_TASK TO COMPLETE_:
Keeping every line intact, repeat the data word for word.

_ENTRIES SUPPLIED_:
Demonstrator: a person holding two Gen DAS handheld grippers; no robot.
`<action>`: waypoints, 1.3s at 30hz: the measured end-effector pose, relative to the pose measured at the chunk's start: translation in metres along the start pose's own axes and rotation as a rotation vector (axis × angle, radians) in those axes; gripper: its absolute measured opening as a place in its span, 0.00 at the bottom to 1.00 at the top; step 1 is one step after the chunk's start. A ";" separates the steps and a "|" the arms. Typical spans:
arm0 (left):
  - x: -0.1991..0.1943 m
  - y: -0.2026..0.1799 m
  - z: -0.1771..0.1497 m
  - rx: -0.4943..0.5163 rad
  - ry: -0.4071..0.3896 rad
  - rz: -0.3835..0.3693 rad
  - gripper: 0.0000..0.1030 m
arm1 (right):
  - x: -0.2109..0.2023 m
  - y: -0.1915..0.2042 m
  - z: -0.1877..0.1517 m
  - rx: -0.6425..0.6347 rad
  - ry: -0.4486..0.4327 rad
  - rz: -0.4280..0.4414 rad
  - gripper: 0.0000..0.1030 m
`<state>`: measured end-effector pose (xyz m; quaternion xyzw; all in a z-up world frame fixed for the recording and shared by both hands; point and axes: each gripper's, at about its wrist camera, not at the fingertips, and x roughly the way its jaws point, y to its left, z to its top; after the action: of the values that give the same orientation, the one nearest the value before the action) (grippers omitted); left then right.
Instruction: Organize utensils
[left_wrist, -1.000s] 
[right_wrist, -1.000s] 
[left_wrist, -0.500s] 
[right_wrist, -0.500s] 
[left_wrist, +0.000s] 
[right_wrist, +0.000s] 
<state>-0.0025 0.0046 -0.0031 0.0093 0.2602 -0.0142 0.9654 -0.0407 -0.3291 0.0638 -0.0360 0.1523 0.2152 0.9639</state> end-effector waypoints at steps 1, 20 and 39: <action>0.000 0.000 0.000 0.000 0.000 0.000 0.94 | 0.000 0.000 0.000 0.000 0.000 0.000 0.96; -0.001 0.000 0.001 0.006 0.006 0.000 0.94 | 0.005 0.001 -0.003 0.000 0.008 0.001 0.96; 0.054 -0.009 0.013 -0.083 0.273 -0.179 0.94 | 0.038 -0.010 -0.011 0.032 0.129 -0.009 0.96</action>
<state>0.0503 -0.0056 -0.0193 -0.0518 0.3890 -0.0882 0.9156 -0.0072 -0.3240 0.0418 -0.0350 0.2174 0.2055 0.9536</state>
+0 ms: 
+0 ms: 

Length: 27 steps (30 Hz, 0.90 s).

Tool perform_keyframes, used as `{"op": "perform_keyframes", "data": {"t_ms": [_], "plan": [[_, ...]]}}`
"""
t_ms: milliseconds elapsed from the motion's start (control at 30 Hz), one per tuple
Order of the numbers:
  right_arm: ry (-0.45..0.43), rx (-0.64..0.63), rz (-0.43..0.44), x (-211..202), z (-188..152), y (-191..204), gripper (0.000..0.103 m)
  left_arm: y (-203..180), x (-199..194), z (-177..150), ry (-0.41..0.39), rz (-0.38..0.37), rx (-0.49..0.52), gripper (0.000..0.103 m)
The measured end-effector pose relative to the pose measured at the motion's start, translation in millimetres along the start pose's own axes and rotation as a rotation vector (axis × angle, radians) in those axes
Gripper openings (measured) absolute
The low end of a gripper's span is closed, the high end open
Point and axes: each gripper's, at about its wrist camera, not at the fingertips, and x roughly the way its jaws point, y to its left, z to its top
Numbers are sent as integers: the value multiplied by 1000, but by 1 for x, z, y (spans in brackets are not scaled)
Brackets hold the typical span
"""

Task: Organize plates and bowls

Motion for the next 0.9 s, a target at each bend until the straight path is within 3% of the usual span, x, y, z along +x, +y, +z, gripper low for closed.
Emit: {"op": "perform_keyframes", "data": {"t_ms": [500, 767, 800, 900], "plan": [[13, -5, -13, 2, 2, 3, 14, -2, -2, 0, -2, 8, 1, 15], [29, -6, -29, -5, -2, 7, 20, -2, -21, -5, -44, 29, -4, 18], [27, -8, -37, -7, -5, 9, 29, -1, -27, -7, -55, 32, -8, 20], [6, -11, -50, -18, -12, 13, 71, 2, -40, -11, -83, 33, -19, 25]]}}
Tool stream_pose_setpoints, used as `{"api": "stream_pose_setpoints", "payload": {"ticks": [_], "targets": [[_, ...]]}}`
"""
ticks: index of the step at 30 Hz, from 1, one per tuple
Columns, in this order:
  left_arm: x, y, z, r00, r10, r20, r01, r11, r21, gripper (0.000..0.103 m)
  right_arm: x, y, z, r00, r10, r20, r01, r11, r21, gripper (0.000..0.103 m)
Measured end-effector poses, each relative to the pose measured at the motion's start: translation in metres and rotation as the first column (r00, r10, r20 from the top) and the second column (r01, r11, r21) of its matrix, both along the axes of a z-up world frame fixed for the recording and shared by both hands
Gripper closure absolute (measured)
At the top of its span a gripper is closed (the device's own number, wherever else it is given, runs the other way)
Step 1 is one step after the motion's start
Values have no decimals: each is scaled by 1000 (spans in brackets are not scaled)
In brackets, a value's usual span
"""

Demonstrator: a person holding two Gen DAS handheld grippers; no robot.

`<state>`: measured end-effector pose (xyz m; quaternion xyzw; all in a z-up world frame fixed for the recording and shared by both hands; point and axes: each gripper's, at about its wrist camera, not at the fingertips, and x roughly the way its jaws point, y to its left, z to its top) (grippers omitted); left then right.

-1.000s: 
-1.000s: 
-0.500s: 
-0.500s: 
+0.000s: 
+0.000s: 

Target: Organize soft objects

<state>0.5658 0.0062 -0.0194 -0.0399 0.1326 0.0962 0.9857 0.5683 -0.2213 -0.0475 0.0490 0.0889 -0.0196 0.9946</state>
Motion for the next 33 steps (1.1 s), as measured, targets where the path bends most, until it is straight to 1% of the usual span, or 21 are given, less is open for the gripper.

_TASK SOLUTION_:
Demonstrator: a person holding two Gen DAS handheld grippers; no robot.
`<action>`: waypoints, 1.3s at 30hz: the measured end-effector pose, relative to the pose measured at the chunk's start: translation in metres along the start pose's own axes and rotation as a rotation vector (axis × angle, radians) in those axes; gripper: its absolute measured opening as a place in its span, 0.00 at the bottom to 1.00 at the top; step 1 is one step after the chunk's start. A ";" separates the steps and a "|" the arms. Typical spans:
arm0 (left):
  - x: -0.1991..0.1943 m
  - y: -0.2026..0.1799 m
  - z: -0.1771..0.1497 m
  - rx: -0.4943..0.5163 rad
  - ry: -0.4071..0.3896 rad
  - rz: -0.3835..0.3693 rad
  - gripper: 0.0000..0.1030 m
arm1 (right):
  - x: -0.2109..0.2023 m
  - y: -0.1915..0.2042 m
  - z: -0.1877..0.1517 m
  - rx: -0.6425..0.6347 rad
  - ry: -0.4486..0.4327 rad
  - rz: -0.4280..0.4414 rad
  - gripper: 0.0000..0.1030 m
`<state>`: measured end-effector pose (xyz m; quaternion xyzw; all in a z-up world frame fixed for the recording and shared by both hands; point and axes: each gripper's, at about its wrist camera, not at the fingertips, and x roughly the way its jaws point, y to its left, z to its top; after the action: of the values that give the same orientation, the one nearest the value before the action) (grippers omitted); left then right.
Instruction: Organize utensils
[left_wrist, -1.000s] 
[right_wrist, -1.000s] 
[left_wrist, -0.500s] 
[right_wrist, -0.500s] 
[left_wrist, +0.000s] 
[right_wrist, +0.000s] 
<state>-0.0025 0.0046 -0.0031 0.0093 0.2602 -0.0142 0.9654 -0.0407 -0.3291 0.0638 -0.0360 0.1523 0.2152 0.9639</state> end-effector waypoints at steps 1, 20 and 39: <action>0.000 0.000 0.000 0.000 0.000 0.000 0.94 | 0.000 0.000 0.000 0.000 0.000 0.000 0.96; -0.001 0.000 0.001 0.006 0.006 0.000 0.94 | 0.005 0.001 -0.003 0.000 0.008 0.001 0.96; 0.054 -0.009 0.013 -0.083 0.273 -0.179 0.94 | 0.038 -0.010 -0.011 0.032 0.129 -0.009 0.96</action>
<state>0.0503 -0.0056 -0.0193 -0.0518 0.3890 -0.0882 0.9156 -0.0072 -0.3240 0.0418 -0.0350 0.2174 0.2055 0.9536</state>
+0 ms: 
+0 ms: 

Length: 27 steps (30 Hz, 0.90 s).

Tool perform_keyframes, used as `{"op": "perform_keyframes", "data": {"t_ms": [_], "plan": [[_, ...]]}}`
"""
t_ms: milliseconds elapsed from the motion's start (control at 30 Hz), one per tuple
Order of the numbers:
  right_arm: ry (-0.45..0.43), rx (-0.64..0.63), rz (-0.43..0.44), x (-211..202), z (-188..152), y (-191..204), gripper (0.000..0.103 m)
  left_arm: y (-203..180), x (-199..194), z (-177..150), ry (-0.41..0.39), rz (-0.38..0.37), rx (-0.49..0.52), gripper (0.000..0.103 m)
The measured end-effector pose relative to the pose measured at the motion's start, translation in millimetres along the start pose's own axes and rotation as a rotation vector (axis × angle, radians) in those axes
Gripper openings (measured) absolute
The low end of a gripper's span is closed, the high end open
Point and axes: each gripper's, at about its wrist camera, not at the fingertips, and x roughly the way its jaws point, y to its left, z to its top
Numbers are sent as integers: the value multiplied by 1000, but by 1 for x, z, y (spans in brackets are not scaled)
Brackets hold the typical span
"""

Task: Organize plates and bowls

Motion for the next 0.9 s, a target at each bend until the straight path is within 3% of the usual span, x, y, z along +x, +y, +z, gripper low for closed.
Emit: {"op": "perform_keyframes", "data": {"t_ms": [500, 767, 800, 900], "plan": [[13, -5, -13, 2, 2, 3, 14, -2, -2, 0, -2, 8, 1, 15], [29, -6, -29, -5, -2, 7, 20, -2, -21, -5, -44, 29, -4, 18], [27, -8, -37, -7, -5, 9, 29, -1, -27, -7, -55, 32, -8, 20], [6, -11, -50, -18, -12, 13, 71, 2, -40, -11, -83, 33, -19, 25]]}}
Tool stream_pose_setpoints, used as `{"api": "stream_pose_setpoints", "payload": {"ticks": [_], "targets": [[_, ...]]}}`
"""
ticks: index of the step at 30 Hz, from 1, one per tuple
Columns, in this order:
  left_arm: x, y, z, r00, r10, r20, r01, r11, r21, gripper (0.000..0.103 m)
  right_arm: x, y, z, r00, r10, r20, r01, r11, r21, gripper (0.000..0.103 m)
Measured end-effector poses, each relative to the pose measured at the motion's start: translation in metres and rotation as the first column (r00, r10, r20 from the top) and the second column (r01, r11, r21) of its matrix, both along the axes of a z-up world frame fixed for the recording and shared by both hands
Gripper closure absolute (measured)
At the top of its span a gripper is closed (the device's own number, wherever else it is given, runs the other way)
Step 1 is one step after the motion's start
Values have no decimals: each is scaled by 1000 (spans in brackets are not scaled)
In brackets, a value's usual span
"""

Demonstrator: a person holding two Gen DAS handheld grippers; no robot.

`<state>`: measured end-effector pose (xyz m; quaternion xyzw; all in a z-up world frame fixed for the recording and shared by both hands; point and axes: each gripper's, at about its wrist camera, not at the fingertips, and x roughly the way its jaws point, y to its left, z to its top) (grippers omitted); left then right.

-1.000s: 
-1.000s: 
-0.500s: 
-0.500s: 
+0.000s: 
+0.000s: 

Target: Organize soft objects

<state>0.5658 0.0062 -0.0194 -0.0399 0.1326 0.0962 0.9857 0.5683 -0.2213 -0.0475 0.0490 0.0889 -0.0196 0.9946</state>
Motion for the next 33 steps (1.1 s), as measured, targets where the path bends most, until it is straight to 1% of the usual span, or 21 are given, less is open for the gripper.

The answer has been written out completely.